## WORK INSTRUCTION
Find every line with the string "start" in the material below and copy it.

## PROVIDED MATERIAL
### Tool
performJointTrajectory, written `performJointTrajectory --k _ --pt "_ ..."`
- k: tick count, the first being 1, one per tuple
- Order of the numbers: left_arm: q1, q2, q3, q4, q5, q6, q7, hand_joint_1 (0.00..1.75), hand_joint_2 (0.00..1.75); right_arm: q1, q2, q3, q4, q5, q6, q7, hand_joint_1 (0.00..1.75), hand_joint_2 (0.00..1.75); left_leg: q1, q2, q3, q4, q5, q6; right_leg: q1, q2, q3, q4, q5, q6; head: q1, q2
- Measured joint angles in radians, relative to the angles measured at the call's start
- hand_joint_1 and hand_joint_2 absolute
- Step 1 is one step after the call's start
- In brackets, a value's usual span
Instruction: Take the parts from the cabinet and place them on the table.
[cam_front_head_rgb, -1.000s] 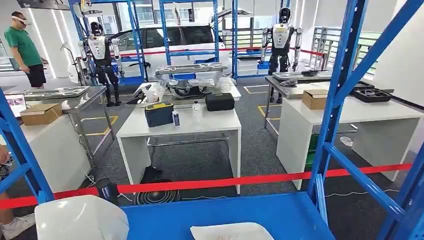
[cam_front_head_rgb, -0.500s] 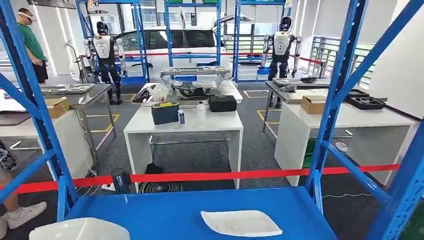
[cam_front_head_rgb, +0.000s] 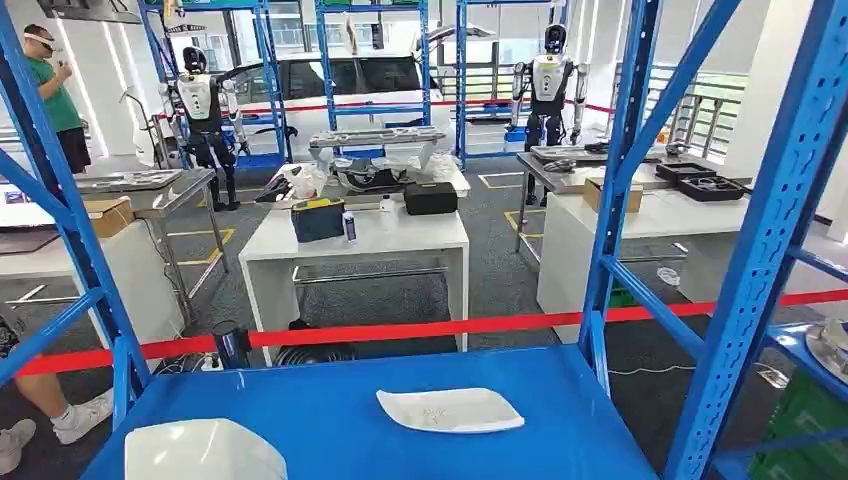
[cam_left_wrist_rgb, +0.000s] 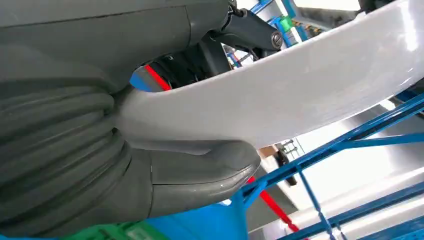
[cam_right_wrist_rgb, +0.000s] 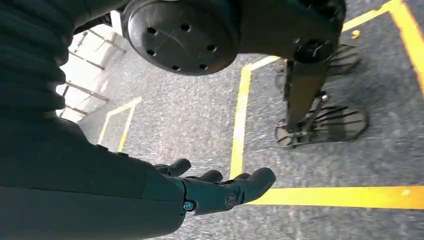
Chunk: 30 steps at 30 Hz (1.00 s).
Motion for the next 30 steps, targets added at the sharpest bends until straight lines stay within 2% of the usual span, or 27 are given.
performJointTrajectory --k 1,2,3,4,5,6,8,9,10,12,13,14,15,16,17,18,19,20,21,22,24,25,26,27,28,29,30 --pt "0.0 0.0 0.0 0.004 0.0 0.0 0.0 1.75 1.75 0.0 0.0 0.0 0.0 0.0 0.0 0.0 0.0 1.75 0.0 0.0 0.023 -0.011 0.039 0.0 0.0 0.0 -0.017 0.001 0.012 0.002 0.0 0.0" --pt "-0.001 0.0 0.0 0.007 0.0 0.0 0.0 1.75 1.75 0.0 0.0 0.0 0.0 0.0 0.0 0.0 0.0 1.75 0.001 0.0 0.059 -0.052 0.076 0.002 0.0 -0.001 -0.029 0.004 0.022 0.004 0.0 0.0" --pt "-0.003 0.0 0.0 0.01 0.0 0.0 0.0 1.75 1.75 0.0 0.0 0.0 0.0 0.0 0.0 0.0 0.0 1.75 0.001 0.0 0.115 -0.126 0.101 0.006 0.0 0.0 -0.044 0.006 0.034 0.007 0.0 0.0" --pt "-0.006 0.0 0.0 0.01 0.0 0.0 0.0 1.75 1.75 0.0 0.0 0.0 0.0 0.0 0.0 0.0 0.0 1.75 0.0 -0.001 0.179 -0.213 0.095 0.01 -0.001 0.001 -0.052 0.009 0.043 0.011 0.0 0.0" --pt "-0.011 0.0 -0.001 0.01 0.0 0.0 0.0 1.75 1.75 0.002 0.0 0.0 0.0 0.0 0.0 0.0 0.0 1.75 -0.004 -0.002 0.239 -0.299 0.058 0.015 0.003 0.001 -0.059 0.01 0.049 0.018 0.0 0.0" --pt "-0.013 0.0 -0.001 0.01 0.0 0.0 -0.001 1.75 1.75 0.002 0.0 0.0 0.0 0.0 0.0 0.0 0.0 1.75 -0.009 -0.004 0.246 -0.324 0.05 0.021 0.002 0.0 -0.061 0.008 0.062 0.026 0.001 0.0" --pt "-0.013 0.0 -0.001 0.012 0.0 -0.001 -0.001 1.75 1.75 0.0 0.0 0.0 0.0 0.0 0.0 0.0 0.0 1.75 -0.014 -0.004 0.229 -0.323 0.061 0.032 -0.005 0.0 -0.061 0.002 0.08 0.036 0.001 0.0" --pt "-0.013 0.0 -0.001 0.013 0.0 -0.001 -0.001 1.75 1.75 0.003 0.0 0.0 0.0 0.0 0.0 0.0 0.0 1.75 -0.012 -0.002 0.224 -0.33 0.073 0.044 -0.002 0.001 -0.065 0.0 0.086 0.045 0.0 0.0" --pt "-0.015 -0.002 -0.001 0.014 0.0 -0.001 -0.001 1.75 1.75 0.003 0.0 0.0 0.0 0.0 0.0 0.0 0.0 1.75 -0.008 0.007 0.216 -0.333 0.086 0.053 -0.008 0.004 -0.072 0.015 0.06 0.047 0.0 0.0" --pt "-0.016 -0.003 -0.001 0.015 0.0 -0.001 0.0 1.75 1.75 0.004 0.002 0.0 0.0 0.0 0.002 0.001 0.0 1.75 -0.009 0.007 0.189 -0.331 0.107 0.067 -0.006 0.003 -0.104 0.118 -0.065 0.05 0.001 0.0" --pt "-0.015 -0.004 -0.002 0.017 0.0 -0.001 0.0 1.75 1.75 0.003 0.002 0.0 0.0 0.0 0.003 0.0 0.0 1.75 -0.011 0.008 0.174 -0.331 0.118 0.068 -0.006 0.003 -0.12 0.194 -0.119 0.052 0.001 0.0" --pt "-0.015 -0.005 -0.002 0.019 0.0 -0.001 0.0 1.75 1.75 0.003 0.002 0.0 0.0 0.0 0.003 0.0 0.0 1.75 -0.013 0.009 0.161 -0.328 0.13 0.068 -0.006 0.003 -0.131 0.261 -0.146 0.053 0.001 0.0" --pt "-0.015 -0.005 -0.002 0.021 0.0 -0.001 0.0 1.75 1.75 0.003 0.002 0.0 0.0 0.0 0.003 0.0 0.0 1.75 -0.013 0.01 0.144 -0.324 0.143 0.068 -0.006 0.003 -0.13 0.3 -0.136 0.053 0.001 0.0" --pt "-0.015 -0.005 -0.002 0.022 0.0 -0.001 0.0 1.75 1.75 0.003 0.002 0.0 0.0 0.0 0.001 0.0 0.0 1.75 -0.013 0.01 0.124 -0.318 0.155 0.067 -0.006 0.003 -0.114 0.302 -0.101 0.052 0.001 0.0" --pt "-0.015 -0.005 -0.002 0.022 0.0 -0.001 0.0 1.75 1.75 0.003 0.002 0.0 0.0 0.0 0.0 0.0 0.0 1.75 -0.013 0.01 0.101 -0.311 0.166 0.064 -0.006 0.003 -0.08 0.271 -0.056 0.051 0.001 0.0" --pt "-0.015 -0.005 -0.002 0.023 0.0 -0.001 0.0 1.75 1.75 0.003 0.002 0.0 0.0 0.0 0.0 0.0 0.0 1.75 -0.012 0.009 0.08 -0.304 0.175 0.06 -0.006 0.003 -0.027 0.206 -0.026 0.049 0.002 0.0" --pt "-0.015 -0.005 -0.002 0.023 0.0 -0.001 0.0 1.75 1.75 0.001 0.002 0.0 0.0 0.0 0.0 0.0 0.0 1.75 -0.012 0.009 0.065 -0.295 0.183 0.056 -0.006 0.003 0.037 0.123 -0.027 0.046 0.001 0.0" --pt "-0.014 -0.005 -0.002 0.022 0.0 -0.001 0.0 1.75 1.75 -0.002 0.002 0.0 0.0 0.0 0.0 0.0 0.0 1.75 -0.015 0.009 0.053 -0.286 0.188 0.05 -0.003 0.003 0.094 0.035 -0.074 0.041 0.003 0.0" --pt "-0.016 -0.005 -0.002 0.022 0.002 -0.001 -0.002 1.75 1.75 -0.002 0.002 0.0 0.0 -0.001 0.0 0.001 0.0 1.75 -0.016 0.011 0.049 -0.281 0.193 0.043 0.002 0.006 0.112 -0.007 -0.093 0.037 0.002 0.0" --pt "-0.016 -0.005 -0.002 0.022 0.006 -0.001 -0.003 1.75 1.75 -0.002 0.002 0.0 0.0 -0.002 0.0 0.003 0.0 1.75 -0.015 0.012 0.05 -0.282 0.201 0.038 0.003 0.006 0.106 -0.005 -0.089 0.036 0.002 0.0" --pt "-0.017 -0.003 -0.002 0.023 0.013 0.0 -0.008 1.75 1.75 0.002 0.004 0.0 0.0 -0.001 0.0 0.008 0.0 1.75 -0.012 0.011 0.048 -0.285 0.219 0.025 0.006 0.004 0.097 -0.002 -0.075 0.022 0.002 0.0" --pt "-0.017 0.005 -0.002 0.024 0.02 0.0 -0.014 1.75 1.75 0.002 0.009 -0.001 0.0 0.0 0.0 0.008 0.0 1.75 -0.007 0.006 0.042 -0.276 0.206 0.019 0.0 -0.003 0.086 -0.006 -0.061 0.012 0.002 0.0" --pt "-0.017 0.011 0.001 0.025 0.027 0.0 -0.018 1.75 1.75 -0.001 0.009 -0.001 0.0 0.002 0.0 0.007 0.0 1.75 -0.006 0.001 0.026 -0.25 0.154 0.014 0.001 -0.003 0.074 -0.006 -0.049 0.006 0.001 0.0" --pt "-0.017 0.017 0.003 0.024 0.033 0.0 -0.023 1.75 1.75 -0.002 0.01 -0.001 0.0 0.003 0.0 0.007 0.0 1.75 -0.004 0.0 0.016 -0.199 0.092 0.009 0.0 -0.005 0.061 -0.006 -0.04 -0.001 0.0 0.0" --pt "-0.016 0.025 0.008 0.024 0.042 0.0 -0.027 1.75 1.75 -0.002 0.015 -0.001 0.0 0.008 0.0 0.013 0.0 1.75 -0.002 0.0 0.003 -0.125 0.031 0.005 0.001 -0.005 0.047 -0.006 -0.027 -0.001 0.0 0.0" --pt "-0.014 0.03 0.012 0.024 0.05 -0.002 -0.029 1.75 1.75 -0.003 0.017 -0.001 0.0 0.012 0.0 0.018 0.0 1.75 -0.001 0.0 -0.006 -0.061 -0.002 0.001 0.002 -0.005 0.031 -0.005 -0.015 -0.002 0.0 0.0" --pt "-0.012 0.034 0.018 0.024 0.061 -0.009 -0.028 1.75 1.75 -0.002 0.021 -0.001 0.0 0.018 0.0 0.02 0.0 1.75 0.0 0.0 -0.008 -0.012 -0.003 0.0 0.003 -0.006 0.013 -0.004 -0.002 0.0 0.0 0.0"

## RESPONSE TO THE EXERCISE
- Measured joint angles in radians, relative to the angles measured at the call's start
- Step 1 is one step after the call's start

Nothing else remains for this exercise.